Whole Woman’s Health v. Hellerstedt (2016) is the third in a trilogy of cases on abortion jurisprudence.
Here’s the facts of this case. The Texas legislature passed House bill 2: It had two provisions, which said doctors must have admitting privileges at a nearby hospital to perform an abortion, and abortion clinics must have standards of an ambulatory surgical center. The plaintiffs, a group of abortion providers, sued and argued equal protection of the law under the Fourteenth Amendment was denied when getting an abortion.
The decision was 5 to 2 for Whole Woman’s Health. The majority included Steven Breyer, Anthony Kennedy, Ruth Bader Ginsburg, Sonia Sotomeyer, and Elena Kagan. The dissent was Samuel Alito and Clarence Thomas.
The Supreme Court had to answer the following issue in Whole Woman’s Health v. Hellerstedt: Should the undue burden test deal take into account the extent to which laws that restrict abortion serve the government’s interest in promoting health?

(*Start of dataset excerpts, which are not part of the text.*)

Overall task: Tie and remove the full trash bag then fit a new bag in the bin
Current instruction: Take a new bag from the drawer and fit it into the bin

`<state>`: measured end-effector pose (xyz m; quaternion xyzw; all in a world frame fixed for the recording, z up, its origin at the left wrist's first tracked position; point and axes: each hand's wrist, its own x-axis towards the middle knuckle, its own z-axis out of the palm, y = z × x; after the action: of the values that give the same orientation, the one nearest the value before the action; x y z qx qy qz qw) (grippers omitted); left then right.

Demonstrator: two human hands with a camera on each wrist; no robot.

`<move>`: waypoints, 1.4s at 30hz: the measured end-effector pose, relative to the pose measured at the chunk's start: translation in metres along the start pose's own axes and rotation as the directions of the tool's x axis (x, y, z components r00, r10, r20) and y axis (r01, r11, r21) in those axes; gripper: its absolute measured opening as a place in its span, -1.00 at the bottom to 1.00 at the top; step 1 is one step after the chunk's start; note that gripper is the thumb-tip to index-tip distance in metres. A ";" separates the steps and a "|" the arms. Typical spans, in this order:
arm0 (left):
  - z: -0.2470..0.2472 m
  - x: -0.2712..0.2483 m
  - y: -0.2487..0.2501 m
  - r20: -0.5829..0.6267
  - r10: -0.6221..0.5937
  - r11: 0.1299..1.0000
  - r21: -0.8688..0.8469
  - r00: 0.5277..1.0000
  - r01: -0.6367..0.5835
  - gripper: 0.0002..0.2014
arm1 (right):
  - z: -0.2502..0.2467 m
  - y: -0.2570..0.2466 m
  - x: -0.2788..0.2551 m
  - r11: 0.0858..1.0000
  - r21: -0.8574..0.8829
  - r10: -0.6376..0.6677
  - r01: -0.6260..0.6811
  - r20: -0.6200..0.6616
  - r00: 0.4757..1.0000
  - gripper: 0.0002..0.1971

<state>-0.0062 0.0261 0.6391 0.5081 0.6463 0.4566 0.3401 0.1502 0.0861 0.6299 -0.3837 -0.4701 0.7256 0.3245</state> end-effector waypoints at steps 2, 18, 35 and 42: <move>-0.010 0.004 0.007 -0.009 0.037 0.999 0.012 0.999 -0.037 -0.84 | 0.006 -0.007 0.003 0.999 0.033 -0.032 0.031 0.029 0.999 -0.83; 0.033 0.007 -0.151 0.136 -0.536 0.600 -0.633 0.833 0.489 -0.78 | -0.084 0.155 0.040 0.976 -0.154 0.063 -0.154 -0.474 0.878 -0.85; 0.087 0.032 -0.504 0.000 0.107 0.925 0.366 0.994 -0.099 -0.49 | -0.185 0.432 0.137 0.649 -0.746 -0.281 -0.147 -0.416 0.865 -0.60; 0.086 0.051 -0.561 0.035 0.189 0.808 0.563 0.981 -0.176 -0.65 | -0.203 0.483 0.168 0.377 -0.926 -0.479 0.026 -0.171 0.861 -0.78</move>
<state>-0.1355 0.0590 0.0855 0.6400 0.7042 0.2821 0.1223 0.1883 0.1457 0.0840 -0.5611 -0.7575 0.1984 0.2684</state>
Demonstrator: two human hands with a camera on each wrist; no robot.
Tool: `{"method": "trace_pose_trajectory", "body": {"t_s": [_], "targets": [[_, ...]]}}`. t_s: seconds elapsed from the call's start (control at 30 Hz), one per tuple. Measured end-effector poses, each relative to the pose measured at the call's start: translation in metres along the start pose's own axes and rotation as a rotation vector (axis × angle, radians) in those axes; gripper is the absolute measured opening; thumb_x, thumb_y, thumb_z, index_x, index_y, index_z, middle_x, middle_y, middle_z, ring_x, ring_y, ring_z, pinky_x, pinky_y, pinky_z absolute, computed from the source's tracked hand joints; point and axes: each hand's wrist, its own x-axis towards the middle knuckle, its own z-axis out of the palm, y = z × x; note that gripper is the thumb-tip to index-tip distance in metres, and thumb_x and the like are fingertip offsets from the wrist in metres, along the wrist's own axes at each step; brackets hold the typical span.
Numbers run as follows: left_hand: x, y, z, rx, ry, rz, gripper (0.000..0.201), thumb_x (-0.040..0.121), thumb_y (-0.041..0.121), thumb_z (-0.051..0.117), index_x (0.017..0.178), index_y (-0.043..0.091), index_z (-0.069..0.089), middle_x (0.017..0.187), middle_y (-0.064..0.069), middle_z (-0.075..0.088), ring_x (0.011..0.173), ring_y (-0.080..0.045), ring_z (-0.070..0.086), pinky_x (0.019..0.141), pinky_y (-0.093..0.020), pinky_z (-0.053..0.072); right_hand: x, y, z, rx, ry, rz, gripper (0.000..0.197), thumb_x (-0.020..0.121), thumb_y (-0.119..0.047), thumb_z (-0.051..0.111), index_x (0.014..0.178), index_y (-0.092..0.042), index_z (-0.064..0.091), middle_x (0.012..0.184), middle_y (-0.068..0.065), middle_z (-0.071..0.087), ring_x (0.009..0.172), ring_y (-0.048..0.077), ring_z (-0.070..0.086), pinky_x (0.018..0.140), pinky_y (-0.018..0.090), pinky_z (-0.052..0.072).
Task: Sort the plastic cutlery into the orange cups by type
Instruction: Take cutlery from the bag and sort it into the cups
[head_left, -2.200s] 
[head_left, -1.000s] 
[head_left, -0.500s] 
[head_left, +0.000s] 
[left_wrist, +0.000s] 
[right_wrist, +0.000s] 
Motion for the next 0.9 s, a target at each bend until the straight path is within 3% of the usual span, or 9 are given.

The holding of Whole Woman’s Health v. Hellerstedt is straightforward to digest. The Supreme Court said an undue burden to abortion constitutes 1) doctor’s admitting privileges at a nearby hospital and 2) abortion clinic having surgical center requirments; therefore, these provision of the H. B. 2 violate the constitution.
Interestingly, in the news, Supreme Court nominee Neil Gorsuch was asked about the issue of abortion at confirmation hearings. The Senate grilled him about Griswald v. Connecticut over and over. Although he never had a case on abortion, Gorsuch said he’ll follow the law. With Anthony Kennedy soon retiring, it will be interesting to see if newly appointed Supreme Court Justice Gorsuch will vote to overturn abortion.
In the past, Roe v. Wade (1973) said women have a right to abortion. Roe provided a trimester framework for abortion. Basically, in the first three months of pregnancy, a women can get an abortion with a doctor’s consent. However, after the first trimester, the state has an interest in women’s health and can restrict abortions.
Next, Planned Parenthood v. Casey (1992) affirmed Roe but only in name. It got rid of the trimester framework and replaced it with a viability framework. Basically, pre-viability said a woman can get an abortion if there’s no undue burden. Post-viability said the state can restrict abortions for a women’s health reasons and to protect the life of fetus. Casey narrowed the right to abortion.
In the end, Whole Woman’s Health v. Hellerstedt dealt with the “undue burden” part of abortion, which the Roe and Casey didn’t answer. The Supreme Court said House Bill 2 imposes an undue burden on women seeking a legal abortion, and thus is unconstitutional. Whole Woman’s Health v. Hellerstedt makes the third case in the trilogy on abortion jurisprudence.